TASK TO COMPLETE — Nothing in the data may be altered; copy it all exactly.

SOURCE MATERIAL —
━━━━━━

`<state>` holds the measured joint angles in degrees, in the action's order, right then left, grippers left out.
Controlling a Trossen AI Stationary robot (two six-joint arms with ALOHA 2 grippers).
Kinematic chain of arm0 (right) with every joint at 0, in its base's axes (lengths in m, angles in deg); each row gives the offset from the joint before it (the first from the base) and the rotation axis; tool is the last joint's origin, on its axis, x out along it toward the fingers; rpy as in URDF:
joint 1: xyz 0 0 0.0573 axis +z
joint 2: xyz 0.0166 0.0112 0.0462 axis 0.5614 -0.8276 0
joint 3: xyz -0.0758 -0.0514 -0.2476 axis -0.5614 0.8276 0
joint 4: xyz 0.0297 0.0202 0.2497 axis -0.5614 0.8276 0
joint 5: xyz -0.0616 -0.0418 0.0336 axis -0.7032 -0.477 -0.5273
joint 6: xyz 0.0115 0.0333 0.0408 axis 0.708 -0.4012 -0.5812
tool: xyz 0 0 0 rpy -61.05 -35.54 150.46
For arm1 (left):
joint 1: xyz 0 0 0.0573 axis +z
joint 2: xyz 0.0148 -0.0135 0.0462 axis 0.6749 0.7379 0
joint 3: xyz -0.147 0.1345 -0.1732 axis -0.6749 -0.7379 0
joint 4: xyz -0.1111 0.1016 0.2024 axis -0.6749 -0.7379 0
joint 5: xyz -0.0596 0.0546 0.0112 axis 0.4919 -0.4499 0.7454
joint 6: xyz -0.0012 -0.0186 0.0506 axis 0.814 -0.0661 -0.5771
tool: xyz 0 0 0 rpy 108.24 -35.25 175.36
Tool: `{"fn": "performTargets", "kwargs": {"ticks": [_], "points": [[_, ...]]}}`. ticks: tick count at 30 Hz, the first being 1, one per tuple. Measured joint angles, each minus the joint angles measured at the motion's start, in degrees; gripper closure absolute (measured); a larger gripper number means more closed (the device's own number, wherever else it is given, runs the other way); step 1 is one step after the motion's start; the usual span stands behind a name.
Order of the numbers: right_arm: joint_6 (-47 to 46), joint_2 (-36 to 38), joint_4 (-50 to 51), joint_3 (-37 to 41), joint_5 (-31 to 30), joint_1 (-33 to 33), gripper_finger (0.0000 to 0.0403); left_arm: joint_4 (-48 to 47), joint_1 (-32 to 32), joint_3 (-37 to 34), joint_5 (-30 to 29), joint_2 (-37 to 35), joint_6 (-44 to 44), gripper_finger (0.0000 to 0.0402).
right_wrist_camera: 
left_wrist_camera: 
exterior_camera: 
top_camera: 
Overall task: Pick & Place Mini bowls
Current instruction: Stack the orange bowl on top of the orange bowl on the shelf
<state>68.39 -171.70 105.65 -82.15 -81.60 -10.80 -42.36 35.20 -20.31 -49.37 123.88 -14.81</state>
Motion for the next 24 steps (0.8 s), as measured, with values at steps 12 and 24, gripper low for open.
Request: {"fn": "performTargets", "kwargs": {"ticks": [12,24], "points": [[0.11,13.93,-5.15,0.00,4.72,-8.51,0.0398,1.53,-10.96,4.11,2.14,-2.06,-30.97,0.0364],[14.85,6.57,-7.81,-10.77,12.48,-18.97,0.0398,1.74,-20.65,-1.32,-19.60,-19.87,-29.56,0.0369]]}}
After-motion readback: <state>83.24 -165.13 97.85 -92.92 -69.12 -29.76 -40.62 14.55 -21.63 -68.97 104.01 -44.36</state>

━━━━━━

PROBLEM SOLUTION —
`<state>` holds the measured joint angles in degrees, in the action's order, right then left, grippers left out.
Controlling a Trossen AI Stationary robot (two six-joint arms with ALOHA 2 grippers).
Kinematic chain of arm0 (right) with every joint at 0, in its base's axes (lengths in m, angles in deg); each row gives the offset from the joint before it (the first from the base) and the rotation axis; tool is the last joint's origin, on its axis, x out along it toward the fingers; rpy as in URDF:
joint 1: xyz 0 0 0.0573 axis +z
joint 2: xyz 0.0166 0.0112 0.0462 axis 0.5614 -0.8276 0
joint 3: xyz -0.0758 -0.0514 -0.2476 axis -0.5614 0.8276 0
joint 4: xyz 0.0297 0.0202 0.2497 axis -0.5614 0.8276 0
joint 5: xyz -0.0616 -0.0418 0.0336 axis -0.7032 -0.477 -0.5273
joint 6: xyz 0.0115 0.0333 0.0408 axis 0.708 -0.4012 -0.5812
tool: xyz 0 0 0 rpy -61.05 -35.54 150.46
For arm1 (left):
joint 1: xyz 0 0 0.0573 axis +z
joint 2: xyz 0.0148 -0.0135 0.0462 axis 0.6749 0.7379 0
joint 3: xyz -0.147 0.1345 -0.1732 axis -0.6749 -0.7379 0
joint 4: xyz -0.1111 0.1016 0.2024 axis -0.6749 -0.7379 0
joint 5: xyz -0.0596 0.0546 0.0112 axis 0.4919 -0.4499 0.7454
joint 6: xyz -0.0012 -0.0186 0.0506 axis 0.814 -0.0661 -0.5771
tool: xyz 0 0 0 rpy 108.24 -35.25 175.36
Tool: `{"fn": "performTargets", "kwargs": {"ticks": [_], "points": [[_, ...]]}}`. ticks: tick count at 30 Hz, the first being 1, one per tuple. Measured joint angles, each minus the joint angles measured at the motion's start, in degrees; gripper closure absolute (measured); a larger gripper number means more closed (the device's own number, wherever else it is given, runs the other way); step 1 is one step after the motion's start; the usual span stands behind a name.
Order of the numbers: right_arm: joint_6 (-47 to 46), joint_2 (-36 to 38), joint_4 (-50 to 51), joint_3 (-37 to 41), joint_5 (-31 to 30), joint_1 (-33 to 33), gripper_finger (0.0000 to 0.0403); left_arm: joint_4 (-48 to 47), joint_1 (-32 to 32), joint_3 (-37 to 34), joint_5 (-30 to 29), joint_2 (-37 to 35), joint_6 (-44 to 44), gripper_finger (0.0000 to 0.0402).
right_wrist_camera: 
left_wrist_camera: 
exterior_camera: 
top_camera: 
Overall task: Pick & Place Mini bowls
Current instruction: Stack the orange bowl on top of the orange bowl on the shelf
<state>68.39 -171.70 105.65 -82.15 -81.60 -10.80 -42.36 35.20 -20.31 -49.37 123.88 -14.81</state>
Motion for the next 24 steps (0.8 s), as measured, with values at steps 12 and 24, gripper low for open.
Request: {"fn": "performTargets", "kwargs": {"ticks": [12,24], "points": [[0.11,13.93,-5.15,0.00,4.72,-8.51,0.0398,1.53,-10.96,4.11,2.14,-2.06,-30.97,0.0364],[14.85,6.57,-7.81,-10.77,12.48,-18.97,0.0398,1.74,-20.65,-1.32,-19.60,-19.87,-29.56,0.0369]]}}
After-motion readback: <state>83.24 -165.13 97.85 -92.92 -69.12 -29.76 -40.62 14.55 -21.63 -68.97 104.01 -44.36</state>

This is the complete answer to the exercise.